Please don't be a doormat, boot this cocklodger out. You can get another tv on credit if he takes that one!

SignoraVolpe · 28/03/2024 18:18

@StuckHurtDone you’re a strong, capable woman.
You don’t need this horrible man.
Block him.
It’s Easter, go visit family or friends.
Get a hobby for the evenings.
Stay single for a while.

Gorgonemilezola · 28/03/2024 18:19

C'mon OP - you're holding all the aces. Just chuck his stuff out the door and lock it. Then start making plans for your wonderful new life. Some therapy to examine why you were prepared to put up with his shit, some serious investment in yourself. Onwards and upwards.

DeathNote11 · 28/03/2024 18:20

If you take him back now you know things will only get worse, right? Change the locks, get the rest of his stuff packed up & tell him when you'll be putting it outside for collection. And don't give him the TV.

LisaD1 · 28/03/2024 18:21

Why do you value yourself so little that you think this is an acceptable way to
live?

Runnerinthenight · 28/03/2024 18:21

You know what you need to do sweetheart. It's not as though he is making you happy. He's a hateful bastard. You'll actually be happier on your own. Wishing you the best. Change the lot and fuck the rest of his shit in the garden.

Ilikewinter · 28/03/2024 18:22

StuckHurtDone · 28/03/2024 18:11

You know if I was reading this as someone else I’d be mortified. But once you’re In this position it’s hard. If he was a young lad I’d kind of accept they need to go through finding themselves etc… he’s 47!!

Yes its difficult but, you need to put your big girls pants on and get some self respect. Hes walking all over you and this wont change. So, you take the difficult first step and put yourself first, or you put up and shut up.

Cocothecoconut · 28/03/2024 18:23

Bin his sorry ass
a failed relationship is better than someone like him

CharlieUniformNovemberTangoYankee · 28/03/2024 18:23

I guess by 'hard' you mean being on your own in your late 40s? Maybe, but it's infinitely better than being with someone who behaves like that. He SPAT at you FFS. You're worth so much more than that, and him.

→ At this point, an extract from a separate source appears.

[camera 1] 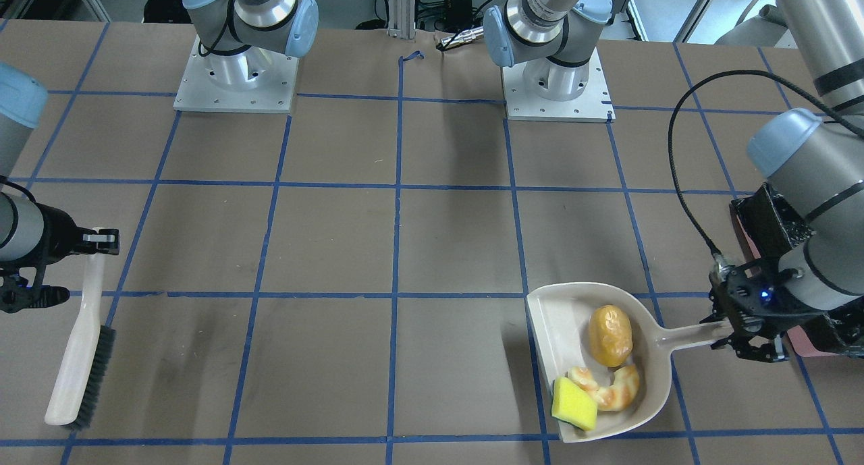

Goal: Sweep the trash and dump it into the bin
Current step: 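Carry the loaded dustpan with the left gripper over the black bin and tip it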

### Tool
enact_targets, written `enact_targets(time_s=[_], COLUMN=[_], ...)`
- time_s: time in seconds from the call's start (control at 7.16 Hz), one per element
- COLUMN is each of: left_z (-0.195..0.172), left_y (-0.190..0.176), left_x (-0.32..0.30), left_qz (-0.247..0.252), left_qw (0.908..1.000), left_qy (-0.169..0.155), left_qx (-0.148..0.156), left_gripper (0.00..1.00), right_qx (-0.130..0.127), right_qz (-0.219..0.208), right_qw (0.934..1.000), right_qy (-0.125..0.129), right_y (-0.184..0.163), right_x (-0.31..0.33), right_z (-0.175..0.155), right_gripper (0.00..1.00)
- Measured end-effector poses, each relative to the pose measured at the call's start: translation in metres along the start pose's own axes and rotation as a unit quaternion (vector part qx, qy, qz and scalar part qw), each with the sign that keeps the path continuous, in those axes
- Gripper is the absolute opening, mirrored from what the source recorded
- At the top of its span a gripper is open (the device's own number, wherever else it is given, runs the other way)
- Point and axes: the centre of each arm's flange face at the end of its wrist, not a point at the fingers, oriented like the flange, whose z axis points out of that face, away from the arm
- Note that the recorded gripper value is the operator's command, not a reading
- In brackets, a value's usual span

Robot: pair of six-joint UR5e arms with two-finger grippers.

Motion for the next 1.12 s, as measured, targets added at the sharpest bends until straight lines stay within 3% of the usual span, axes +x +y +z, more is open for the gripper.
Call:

blackcherryconserve · 28/03/2024 18:25

YABU for keeping this lowlife in your life. Get rid ASAP.

MissUltraViolet · 28/03/2024 18:25

Sorry OP but your relationship has already failed. You have one life and you do not want to live it this way. Get him out of your house and start rebuilding your life in a calmer and more positive way, without being abused and dealing with a useless, alcoholic man child.

It will get better for you, find yourself again, find your happiness. Join in with some local groups, find some hobbies, meet decent people and form new friendships - there are plenty out there I promise.

StuckHurtDone · 28/03/2024 18:25

CharlieUniformNovemberTangoYankee · 28/03/2024 18:23

I guess by 'hard' you mean being on your own in your late 40s? Maybe, but it's infinitely better than being with someone who behaves like that. He SPAT at you FFS. You're worth so much more than that, and him.

I’m actually only 36 which probably makes this worse

OP posts:
ScarlettSunset · 28/03/2024 18:28

This man is never going to make you happy. Or even just not totally miserable. He is a drain on your life.
You deserve to be happy, either alone or with someone else.
Make sure he stays gone and block him. You may feel lonely for a while but it won't be forever.